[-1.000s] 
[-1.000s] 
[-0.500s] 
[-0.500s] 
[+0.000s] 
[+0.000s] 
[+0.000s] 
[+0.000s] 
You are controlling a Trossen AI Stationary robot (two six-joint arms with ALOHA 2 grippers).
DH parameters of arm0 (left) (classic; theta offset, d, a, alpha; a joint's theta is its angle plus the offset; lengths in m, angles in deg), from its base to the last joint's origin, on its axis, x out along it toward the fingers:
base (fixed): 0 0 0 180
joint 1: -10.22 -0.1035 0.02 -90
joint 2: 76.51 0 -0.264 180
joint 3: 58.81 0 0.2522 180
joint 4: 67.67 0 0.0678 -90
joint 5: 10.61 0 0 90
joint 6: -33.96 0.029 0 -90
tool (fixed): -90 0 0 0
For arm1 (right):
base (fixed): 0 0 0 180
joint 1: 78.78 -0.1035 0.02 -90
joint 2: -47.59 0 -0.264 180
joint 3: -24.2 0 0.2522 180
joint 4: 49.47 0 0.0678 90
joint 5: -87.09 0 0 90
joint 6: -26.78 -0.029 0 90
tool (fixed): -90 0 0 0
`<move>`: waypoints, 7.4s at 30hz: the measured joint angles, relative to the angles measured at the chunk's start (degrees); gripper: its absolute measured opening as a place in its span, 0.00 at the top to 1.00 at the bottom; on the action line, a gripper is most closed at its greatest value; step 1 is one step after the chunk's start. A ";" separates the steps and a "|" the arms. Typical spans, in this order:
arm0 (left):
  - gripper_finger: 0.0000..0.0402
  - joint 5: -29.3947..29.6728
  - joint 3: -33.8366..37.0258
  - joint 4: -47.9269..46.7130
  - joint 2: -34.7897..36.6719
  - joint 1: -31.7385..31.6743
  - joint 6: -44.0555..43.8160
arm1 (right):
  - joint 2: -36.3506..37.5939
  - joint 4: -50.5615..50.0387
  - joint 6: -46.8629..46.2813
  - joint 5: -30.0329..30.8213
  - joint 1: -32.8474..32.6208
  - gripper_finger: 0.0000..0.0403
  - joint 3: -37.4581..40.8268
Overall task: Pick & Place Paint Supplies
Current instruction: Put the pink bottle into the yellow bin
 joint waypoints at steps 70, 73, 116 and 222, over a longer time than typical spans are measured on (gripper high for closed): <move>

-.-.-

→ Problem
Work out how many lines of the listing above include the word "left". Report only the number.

→ Completed task
2